Step 1: Chunk the image keys
The client lists source keys and batches them into 1,000-image chunks.
import boto3
keys = []
paginator = boto3.client("s3").get_paginator("list_objects_v2")
for page in paginator.paginate(Bucket="my-photos", Prefix="originals/"):
keys += [obj["Key"] for obj in page.get("Contents", []) if obj["Key"].lower().endswith((".jpg", ".jpeg", ".png"))]
chunks = [keys[i:i + 1000] for i in range(0, len(keys), 1000)]
Step 2: Resize inside the worker
The worker opens each image, fixes EXIF orientation, writes every target size, and returns a small report.
def resize_chunk(image_keys: list[str]) -> list[dict]:
import io, os, boto3
from PIL import Image, ImageOps
s3 = boto3.client("s3")
out = []
for key in image_keys:
body = s3.get_object(Bucket="my-photos", Key=key)["Body"].read()
img = ImageOps.exif_transpose(Image.open(io.BytesIO(body))).convert("RGB")
stem = os.path.splitext(os.path.basename(key))[0]
for size in [256, 512, 1024]:
resized = img.copy()
resized.thumbnail((size, size), Image.Resampling.LANCZOS)
buf = io.BytesIO()
resized.save(buf, format="JPEG", quality=85, optimize=True, progressive=True)
s3.put_object(Bucket="my-photos-resized", Key=f"resized/{size}/{stem}.jpg", Body=buf.getvalue())
out.append({"key": key, "orig_w": img.size[0], "orig_h": img.size[1], "ok": True})
return out
Step 3: Stream the manifest
Workers write images directly to S3. The client writes the report as chunks finish.
from burla import remote_parallel_map
for chunk_result in remote_parallel_map(
resize_chunk,
chunks,
func_cpu=1,
func_ram=4,
generator=True,
grow=True,
):
for row in chunk_result:
f.write(json.dumps(row) + "\n")
What's the point?
The resized images are only half the result.
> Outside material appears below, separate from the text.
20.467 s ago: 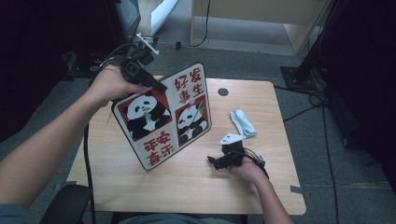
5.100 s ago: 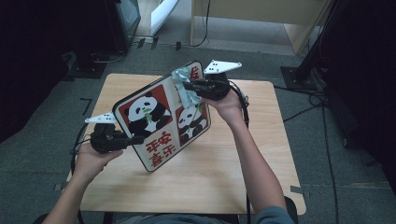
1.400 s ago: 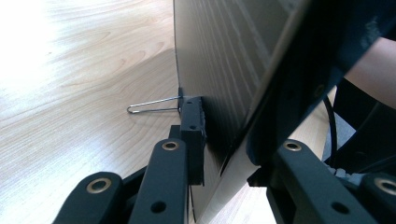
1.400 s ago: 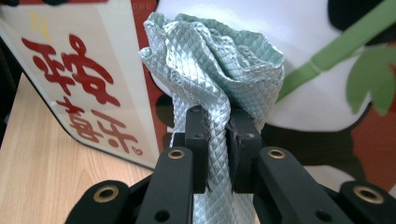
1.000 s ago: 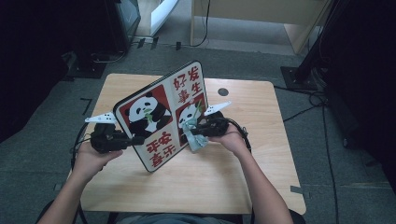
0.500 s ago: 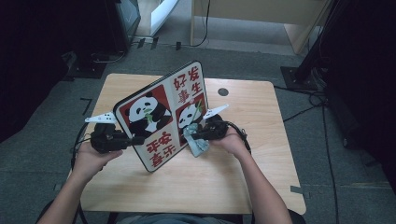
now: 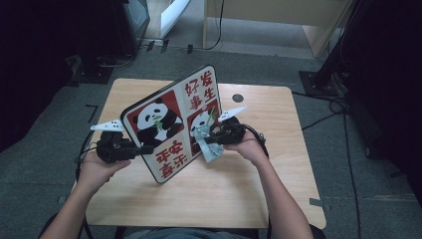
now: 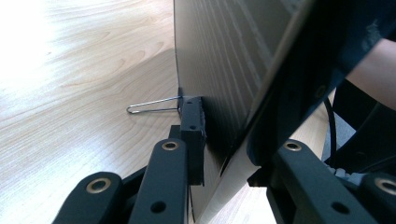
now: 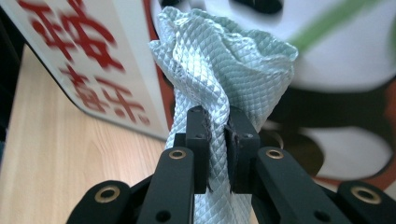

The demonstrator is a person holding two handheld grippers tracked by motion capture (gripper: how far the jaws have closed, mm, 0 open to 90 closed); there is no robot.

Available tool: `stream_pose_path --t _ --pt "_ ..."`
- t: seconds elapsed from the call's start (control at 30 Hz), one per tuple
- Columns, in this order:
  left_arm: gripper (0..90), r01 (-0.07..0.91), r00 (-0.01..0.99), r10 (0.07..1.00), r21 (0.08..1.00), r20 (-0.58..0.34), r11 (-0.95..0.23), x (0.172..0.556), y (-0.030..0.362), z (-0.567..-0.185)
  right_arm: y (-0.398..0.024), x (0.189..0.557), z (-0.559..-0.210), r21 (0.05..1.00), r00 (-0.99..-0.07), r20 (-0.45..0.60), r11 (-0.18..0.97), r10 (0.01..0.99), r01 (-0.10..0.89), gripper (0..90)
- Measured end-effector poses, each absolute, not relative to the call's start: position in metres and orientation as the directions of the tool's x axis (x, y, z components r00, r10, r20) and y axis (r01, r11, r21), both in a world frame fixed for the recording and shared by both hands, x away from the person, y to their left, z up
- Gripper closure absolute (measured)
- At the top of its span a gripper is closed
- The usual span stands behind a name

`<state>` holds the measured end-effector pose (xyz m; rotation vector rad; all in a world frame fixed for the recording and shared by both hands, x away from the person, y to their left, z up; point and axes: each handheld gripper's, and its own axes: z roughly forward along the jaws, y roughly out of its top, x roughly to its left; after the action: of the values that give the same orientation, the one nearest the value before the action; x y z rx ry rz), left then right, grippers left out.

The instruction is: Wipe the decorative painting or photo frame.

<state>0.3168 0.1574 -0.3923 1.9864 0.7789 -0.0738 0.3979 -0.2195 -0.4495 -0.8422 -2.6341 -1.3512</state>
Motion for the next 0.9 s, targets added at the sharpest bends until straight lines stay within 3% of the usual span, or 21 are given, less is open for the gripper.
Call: stream_pose_path --t 0.9 --pt "75.6 0.559 0.784 0.505 0.766 -0.362 -0.318 0.316 0.157 -0.393 -0.202 0.393 -0.333 0.906 -0.887 0.156 0.295 0.435 0.304 81.9"
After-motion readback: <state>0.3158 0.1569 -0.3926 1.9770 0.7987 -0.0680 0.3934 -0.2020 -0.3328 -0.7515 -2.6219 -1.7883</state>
The manifest tells you which files worked, what dimensions they had, and which ones need a retry.
If I were about to train on this dataset, I would want that manifest before training starts. Otherwise the model can silently skip the weird slice of the corpus, and you only find out later when the training data looks cleaner than reality.